EXERCISE:
Search the entries below for the word "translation" and copy each line that has it.

THE INPUT:

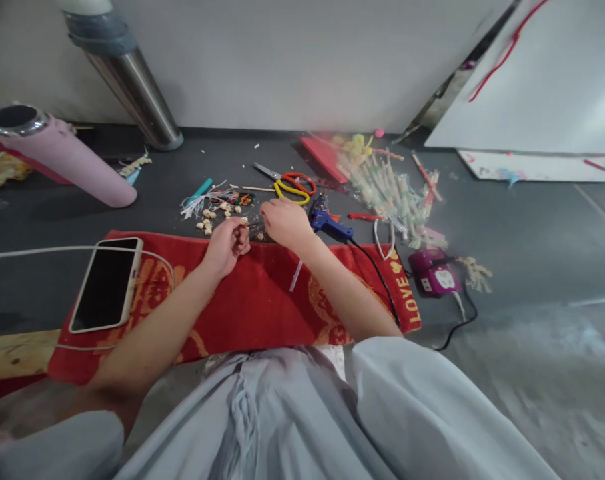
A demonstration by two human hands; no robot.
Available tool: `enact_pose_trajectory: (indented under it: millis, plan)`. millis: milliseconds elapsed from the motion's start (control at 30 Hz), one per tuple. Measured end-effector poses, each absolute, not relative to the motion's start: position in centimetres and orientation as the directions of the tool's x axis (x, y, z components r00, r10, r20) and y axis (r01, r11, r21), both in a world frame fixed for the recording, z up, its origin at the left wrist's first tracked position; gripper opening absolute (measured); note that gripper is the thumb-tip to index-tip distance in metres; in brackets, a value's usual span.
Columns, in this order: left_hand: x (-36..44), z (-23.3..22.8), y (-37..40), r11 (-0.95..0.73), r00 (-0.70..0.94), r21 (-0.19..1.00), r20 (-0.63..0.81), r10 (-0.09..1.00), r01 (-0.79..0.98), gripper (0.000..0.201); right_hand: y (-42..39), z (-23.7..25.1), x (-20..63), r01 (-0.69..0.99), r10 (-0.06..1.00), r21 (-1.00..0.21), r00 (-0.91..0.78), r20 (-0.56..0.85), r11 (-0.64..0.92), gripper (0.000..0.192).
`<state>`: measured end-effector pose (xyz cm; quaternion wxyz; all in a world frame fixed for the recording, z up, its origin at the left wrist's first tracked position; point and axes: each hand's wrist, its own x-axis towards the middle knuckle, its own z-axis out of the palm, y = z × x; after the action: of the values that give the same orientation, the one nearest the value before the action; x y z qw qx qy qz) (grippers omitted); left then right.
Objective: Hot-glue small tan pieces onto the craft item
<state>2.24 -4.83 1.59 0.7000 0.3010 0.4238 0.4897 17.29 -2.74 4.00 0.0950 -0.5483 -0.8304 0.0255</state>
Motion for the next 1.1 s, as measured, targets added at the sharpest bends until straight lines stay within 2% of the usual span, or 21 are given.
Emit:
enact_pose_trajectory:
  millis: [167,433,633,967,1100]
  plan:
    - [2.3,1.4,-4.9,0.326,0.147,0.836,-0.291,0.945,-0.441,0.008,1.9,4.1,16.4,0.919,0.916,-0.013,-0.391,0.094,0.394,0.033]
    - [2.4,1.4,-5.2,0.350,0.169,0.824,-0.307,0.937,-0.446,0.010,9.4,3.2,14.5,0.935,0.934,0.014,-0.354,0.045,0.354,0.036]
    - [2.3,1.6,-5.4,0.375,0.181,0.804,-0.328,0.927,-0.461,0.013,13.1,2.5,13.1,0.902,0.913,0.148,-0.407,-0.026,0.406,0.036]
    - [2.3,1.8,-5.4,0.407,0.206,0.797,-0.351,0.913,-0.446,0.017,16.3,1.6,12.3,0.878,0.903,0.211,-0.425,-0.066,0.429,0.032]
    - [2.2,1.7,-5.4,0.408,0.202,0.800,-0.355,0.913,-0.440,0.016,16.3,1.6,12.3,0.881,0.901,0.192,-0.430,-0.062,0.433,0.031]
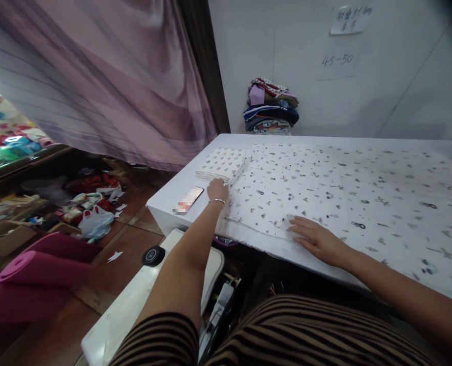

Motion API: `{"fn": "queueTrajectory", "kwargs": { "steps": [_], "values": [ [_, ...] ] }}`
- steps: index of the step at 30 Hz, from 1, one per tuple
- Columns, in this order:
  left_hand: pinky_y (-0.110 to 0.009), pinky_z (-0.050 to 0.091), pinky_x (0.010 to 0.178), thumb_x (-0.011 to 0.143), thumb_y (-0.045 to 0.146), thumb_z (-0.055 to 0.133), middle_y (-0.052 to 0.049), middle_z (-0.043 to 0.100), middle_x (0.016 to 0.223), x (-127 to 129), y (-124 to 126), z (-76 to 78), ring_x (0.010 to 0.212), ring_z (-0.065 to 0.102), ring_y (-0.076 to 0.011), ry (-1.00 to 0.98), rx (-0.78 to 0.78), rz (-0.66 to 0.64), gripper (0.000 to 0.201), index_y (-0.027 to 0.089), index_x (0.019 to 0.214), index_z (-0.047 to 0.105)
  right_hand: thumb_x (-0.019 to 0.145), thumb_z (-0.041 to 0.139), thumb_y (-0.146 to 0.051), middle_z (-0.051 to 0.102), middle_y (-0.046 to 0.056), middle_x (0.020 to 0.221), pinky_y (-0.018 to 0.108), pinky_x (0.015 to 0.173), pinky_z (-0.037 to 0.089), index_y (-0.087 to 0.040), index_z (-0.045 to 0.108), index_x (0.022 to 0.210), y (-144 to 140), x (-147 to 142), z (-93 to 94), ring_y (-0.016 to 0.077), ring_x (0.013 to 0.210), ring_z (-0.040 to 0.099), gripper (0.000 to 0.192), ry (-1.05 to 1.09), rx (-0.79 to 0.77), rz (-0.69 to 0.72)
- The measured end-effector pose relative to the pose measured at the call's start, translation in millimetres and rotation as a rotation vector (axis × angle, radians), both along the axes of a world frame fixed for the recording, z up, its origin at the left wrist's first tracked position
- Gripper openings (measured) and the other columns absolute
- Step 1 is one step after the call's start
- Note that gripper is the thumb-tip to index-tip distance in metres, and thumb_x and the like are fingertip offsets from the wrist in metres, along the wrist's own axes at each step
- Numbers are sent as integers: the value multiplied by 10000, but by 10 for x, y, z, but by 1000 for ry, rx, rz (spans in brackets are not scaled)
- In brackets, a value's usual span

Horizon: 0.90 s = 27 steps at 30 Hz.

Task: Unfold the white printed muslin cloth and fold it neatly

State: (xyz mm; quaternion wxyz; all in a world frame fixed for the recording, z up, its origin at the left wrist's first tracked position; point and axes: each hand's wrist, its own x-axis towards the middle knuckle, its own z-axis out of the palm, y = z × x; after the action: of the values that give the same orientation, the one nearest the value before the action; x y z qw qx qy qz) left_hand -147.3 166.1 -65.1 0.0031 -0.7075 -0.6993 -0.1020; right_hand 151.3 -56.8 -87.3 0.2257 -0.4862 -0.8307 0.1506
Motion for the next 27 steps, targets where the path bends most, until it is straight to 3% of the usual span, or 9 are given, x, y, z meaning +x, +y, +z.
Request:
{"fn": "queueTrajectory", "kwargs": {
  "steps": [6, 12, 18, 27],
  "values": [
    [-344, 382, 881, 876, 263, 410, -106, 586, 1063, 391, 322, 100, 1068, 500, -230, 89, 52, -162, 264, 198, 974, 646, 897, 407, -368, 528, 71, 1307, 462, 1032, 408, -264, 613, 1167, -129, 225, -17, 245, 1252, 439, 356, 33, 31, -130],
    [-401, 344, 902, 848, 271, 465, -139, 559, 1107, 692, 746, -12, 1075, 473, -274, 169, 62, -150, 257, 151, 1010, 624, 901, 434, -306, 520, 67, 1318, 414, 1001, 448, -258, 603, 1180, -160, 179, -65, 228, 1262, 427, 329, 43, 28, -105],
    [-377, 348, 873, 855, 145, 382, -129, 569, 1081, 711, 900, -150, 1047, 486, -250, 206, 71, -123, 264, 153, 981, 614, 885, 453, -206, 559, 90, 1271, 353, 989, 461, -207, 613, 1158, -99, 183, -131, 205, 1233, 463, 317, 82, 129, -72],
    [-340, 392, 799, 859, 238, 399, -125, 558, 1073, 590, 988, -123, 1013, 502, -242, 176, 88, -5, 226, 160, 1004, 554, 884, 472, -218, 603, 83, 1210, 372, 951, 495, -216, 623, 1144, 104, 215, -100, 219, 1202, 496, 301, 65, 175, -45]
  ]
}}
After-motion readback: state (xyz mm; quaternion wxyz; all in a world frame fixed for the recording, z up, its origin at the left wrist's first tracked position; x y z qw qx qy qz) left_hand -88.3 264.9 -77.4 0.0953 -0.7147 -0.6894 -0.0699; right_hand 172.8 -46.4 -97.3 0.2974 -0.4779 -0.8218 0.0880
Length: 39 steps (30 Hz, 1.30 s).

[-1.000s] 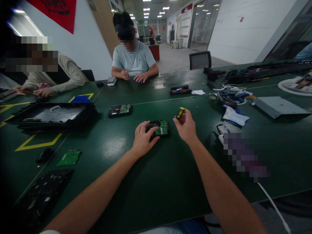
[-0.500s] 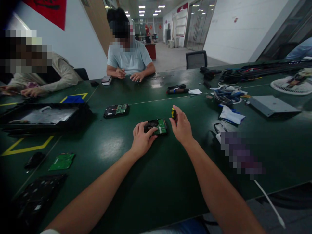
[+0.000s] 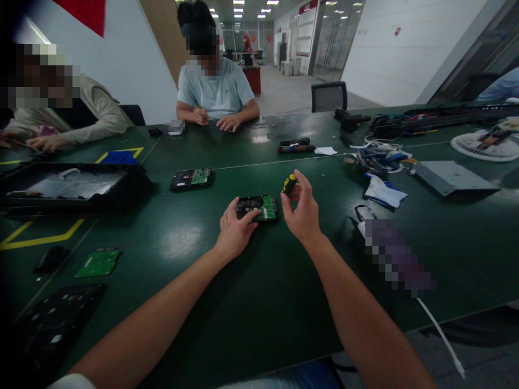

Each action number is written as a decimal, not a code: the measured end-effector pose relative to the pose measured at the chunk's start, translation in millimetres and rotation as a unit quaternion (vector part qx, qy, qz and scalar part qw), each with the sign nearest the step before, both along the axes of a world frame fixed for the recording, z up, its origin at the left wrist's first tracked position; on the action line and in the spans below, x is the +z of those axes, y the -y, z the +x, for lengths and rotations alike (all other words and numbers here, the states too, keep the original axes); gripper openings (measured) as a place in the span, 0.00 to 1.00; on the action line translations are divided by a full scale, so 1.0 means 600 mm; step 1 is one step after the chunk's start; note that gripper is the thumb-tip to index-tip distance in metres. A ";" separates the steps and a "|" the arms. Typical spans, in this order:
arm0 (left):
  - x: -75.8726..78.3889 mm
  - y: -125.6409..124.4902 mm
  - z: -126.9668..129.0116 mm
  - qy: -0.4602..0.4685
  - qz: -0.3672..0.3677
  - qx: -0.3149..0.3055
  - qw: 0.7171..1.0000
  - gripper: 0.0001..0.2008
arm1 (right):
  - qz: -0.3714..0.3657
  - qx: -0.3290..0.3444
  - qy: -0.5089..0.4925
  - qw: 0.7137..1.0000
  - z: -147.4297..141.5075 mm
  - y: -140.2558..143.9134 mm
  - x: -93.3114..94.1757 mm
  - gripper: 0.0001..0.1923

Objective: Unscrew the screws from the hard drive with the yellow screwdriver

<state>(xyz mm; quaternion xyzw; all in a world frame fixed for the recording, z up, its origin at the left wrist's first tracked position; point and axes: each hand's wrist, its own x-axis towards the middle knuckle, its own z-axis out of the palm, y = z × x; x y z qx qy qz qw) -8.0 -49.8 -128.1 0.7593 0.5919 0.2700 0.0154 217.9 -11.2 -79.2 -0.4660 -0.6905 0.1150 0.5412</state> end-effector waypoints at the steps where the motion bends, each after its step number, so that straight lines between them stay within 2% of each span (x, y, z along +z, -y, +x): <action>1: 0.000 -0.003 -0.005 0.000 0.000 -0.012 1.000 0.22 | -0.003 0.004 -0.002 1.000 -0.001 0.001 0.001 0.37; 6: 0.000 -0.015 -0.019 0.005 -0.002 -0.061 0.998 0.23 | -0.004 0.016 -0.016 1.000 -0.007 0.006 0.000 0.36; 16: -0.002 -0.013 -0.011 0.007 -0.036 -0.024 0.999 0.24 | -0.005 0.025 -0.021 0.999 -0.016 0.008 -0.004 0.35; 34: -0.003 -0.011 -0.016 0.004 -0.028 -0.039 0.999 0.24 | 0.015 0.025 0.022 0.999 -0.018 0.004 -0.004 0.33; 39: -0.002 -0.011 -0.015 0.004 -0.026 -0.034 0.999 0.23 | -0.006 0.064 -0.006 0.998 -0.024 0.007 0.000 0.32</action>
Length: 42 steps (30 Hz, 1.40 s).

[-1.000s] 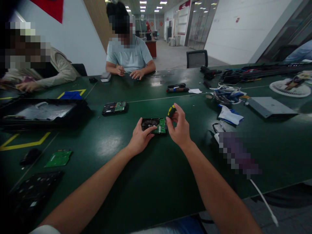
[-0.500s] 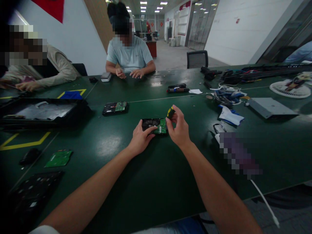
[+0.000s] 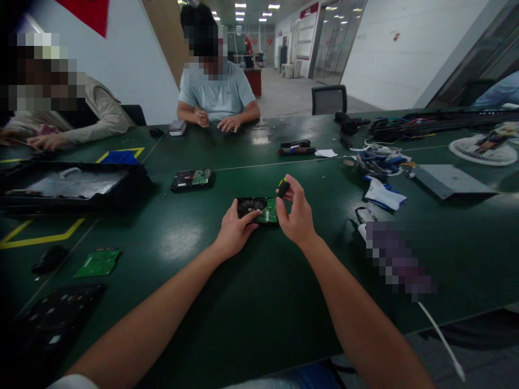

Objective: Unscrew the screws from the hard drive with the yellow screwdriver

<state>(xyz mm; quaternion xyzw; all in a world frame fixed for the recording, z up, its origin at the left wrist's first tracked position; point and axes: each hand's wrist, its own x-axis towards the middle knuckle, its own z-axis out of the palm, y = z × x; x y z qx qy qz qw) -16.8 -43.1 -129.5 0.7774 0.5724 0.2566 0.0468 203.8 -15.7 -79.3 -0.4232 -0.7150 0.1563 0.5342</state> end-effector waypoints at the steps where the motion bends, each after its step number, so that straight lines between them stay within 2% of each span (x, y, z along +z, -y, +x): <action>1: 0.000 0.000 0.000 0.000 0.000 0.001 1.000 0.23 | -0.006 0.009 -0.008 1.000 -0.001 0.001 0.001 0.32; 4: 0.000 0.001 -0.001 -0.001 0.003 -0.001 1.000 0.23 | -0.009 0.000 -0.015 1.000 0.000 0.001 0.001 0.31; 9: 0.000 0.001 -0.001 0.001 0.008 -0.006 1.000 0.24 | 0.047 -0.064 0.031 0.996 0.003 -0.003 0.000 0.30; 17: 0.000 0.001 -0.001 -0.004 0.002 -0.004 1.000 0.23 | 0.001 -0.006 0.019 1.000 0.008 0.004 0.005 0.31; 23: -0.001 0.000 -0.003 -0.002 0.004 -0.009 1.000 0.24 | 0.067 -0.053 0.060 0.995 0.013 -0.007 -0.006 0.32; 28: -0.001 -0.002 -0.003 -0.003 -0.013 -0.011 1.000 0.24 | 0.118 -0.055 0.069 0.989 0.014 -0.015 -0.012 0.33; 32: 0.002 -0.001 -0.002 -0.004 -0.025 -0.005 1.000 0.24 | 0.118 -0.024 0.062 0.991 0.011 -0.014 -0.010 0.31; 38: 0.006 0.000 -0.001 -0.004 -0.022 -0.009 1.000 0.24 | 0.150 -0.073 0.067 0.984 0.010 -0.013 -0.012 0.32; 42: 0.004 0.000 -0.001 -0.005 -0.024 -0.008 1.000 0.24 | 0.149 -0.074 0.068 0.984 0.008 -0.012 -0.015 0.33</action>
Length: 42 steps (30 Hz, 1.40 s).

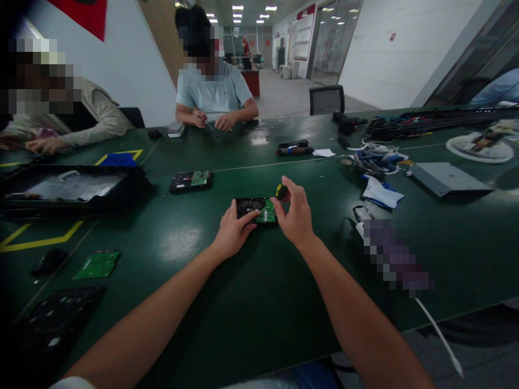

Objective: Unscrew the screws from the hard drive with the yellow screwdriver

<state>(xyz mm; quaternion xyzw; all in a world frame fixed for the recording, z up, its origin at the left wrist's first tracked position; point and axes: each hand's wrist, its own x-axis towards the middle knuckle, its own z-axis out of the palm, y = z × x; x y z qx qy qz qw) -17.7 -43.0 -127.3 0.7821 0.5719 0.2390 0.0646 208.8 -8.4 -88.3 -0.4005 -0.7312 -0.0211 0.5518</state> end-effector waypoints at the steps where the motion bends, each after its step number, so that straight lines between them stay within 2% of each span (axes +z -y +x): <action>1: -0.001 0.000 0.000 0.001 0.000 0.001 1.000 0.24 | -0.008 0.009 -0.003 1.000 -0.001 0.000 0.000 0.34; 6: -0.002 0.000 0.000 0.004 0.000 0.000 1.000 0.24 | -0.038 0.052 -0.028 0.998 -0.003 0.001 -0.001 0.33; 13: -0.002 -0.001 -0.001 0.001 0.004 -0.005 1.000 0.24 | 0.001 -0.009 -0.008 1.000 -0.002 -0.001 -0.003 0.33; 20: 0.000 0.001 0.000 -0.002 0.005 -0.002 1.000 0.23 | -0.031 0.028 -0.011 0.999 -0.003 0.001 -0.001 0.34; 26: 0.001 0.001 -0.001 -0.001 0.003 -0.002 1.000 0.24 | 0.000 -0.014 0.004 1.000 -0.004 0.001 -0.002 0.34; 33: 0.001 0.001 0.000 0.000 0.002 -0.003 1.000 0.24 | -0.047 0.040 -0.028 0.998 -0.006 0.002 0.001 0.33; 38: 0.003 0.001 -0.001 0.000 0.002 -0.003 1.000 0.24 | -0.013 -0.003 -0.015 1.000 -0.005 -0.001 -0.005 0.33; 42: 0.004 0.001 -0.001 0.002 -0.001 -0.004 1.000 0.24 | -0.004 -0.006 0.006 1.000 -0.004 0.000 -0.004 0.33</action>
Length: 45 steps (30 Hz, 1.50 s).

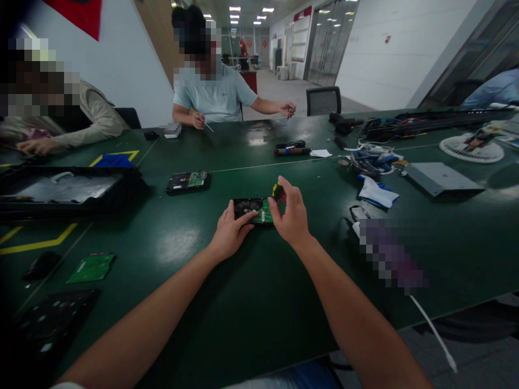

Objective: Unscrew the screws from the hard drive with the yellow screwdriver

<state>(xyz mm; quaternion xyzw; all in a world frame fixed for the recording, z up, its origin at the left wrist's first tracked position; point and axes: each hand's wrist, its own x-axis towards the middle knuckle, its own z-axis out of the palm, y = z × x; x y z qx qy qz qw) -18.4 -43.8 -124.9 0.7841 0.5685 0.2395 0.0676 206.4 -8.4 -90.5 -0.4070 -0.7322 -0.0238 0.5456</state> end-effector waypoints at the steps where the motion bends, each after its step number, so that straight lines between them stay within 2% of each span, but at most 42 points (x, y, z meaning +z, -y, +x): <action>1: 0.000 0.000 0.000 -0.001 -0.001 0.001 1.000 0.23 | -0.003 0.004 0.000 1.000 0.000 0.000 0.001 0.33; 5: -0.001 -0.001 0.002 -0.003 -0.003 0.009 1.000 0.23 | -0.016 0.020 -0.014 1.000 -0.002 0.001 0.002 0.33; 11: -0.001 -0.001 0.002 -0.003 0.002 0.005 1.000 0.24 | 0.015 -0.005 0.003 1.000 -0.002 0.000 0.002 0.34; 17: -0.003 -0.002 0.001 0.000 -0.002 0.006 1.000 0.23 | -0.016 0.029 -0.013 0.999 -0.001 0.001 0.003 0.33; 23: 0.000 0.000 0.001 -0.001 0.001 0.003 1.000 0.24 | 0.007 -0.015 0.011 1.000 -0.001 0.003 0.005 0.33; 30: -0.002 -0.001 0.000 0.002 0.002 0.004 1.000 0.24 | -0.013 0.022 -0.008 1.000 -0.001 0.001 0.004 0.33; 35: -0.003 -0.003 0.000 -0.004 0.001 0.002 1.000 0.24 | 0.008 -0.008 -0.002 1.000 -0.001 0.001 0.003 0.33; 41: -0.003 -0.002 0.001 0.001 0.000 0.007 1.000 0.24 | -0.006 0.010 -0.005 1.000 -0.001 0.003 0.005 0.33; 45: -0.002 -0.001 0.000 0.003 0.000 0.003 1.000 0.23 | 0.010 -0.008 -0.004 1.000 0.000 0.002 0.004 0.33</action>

WRITTEN ANSWER:
- The measured end-effector pose relative to the pose measured at the call's start, translation in millimetres and rotation as a rotation vector (axis × angle, radians), both along the axes of a world frame fixed for the recording, z up, its origin at the left wrist's first tracked position
Each action number is written as a decimal, not a code: the measured end-effector pose relative to the pose measured at the chunk's start, translation in millimetres and rotation as a unit quaternion (vector part qx, qy, qz and scalar part qw), each with the sign nearest the step before, both along the axes of a world frame fixed for the recording, z up, its origin at the left wrist's first tracked position; on the action line and in the spans below, x is the +z of those axes, y the -y, z the +x, for lengths and rotations alike (all other words and numbers here, the states too, keep the original axes); gripper openings (measured) as a place in the span, 0.00 to 1.00; on the action line translations are divided by a full scale, so 1.0 means 600 mm; step 1 is one step after the chunk's start; note that gripper is the thumb-tip to index-tip distance in metres. A ";" separates the steps and a "|" the arms. Typical spans, in this order:

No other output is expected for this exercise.